Petitioner, on behalf of Merrill and himself individually, filed timely separate notices of appeal from the judgment as above recited and likewise made requests for preparation of the clerk's and reporter's transcripts of the proceedings in pursuance of said appeals. These transcripts were filed in the court below on February 28 and March 6, 1946, respectively. Thereafter written objection was made to the settlement of the transcripts upon the ground, among others, that they were "not a full and complete transcript of the proceedings had at the trial of the matter resulting in the judgment from which [the] appeal [was] taken." On April 1, 1946, allegedly without the knowledge or consent of petitioner. Merrill paid the amount of the judgment in full and was given a satisfaction of judgment running in favor of himself and petitioner. Merrill thereupon signed a withdrawal of his appeal, prepared by counsel for the executrix, and said withdrawal was filed in the estate proceeding. Thereafter and on April 15, 1946, petitioner's "request for settlement of the transcripts" was heard and counsel for the executrix made oral objection to petitioner's right to prosecute said appeal, upon the ground that the matter had become moot as a consequence of Merrill's payment of the judgment. After hearing argument on the disputed point, the court made its order sustaining the objection and denying the "motion to settle the transcripts."

[1] It is apparent that the parties have been proceeding under the practice which obtained prior to the adoption of the new Rules on Appeal (22 Cal.2d 1), although these rules, which became effective July 1, 1943, are applicable to and [29 Cal. 2d 519] govern this case. Under the new rules the trial judge is not charged with the function of "settling" or certifying all transcripts; in the absence of a request for correction of an alleged mistake, the record is transmitted with the certification of the reporter (Rule 4(d), 22 Cal.2d 4) and of the clerk. (Rules 5(d), 8(a), 22 Cal. 2d 5-6, 8.) [2] The petition herein discloses that respondents in the main appeal filed a document entitled "Objection to Settlement of Transcripts, Etc.," in part on the ground that they did not constitute "a full and complete transcript of the proceedings"; and that petitioner filed an "Answer to Objections re Settlement of Transcripts," in which he stated that he was forwarding to the court "corrections" to be noted in the reporter's transcript.
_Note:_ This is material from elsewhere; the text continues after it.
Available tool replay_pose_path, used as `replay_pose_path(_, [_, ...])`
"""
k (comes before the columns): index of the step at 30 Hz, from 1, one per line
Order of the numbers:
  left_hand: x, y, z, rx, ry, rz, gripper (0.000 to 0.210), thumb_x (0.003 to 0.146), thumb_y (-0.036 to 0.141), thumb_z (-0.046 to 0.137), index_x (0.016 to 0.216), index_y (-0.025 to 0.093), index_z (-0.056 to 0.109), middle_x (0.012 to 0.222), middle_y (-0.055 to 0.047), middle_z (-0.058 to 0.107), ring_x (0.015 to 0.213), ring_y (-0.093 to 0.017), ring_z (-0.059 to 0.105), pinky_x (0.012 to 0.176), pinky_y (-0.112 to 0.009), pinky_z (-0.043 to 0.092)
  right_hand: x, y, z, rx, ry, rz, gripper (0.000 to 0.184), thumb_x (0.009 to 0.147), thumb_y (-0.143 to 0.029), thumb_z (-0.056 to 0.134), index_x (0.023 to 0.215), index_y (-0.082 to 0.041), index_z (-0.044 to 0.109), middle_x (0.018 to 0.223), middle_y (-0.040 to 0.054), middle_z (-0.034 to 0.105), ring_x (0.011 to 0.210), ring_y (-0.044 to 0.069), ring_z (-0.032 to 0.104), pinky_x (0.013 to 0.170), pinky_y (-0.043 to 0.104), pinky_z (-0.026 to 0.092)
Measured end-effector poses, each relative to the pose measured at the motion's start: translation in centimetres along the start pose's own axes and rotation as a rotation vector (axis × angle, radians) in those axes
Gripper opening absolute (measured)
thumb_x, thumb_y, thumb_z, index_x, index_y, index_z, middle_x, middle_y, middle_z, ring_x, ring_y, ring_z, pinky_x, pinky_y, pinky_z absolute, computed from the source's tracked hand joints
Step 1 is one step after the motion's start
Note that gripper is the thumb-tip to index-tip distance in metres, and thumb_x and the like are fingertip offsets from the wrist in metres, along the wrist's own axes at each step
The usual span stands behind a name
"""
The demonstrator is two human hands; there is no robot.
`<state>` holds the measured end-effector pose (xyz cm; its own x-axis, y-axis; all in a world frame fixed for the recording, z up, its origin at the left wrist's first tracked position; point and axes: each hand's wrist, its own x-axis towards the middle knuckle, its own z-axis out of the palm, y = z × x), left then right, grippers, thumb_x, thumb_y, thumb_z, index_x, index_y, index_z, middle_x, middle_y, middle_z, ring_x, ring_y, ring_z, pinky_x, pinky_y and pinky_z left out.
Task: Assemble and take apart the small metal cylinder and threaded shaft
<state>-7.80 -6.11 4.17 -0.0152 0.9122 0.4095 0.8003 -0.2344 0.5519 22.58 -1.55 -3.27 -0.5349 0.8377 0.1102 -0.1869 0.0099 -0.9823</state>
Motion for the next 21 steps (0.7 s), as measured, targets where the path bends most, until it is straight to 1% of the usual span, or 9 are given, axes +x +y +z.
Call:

The objection on the ground of lack of completeness is no longer tenable, and the remedy of a respondent, if he desires a complete transcript, is to designate the balance thereof. (Rules 4(b), 5(b), 22 Cal. 2d 3, 5.) [3] If, however, corrections have been requested by either party, it is the duty of the trial judge to hear and determine the request, and thereafter to certify the transcripts, with such corrections, if any, as he may allow. (Rule 8(b), 22 Cal. 2d 8-9.)

[4] The chief ground upon which it is contended that the trial judge properly based the order granting the objection of respondents in the main appeal and denying "the motion to settle the transcripts" is that the judgment had been satisfied and consequently the right of appeal therefrom had been lost. This issue is, however, a matter for the reviewing court to decide, and is decided in favor of petitioner in Estate of Merrill, post, page 520 [175 P.2d 819], this day filed. But in any event the trial judge cannot refuse to allow the record to be filed in the reviewing court on the ground that the judgment is, in his opinion, nonappealable.

Let a peremptory writ of mandate issue directing respondents to determine the request for correction of the transcripts, and thereafter to certify the transcripts as correct.

Gibson, C.J., Shenk, J., Edmonds, J., Carter, J., Traynor, J., and Schauer, J., concurred.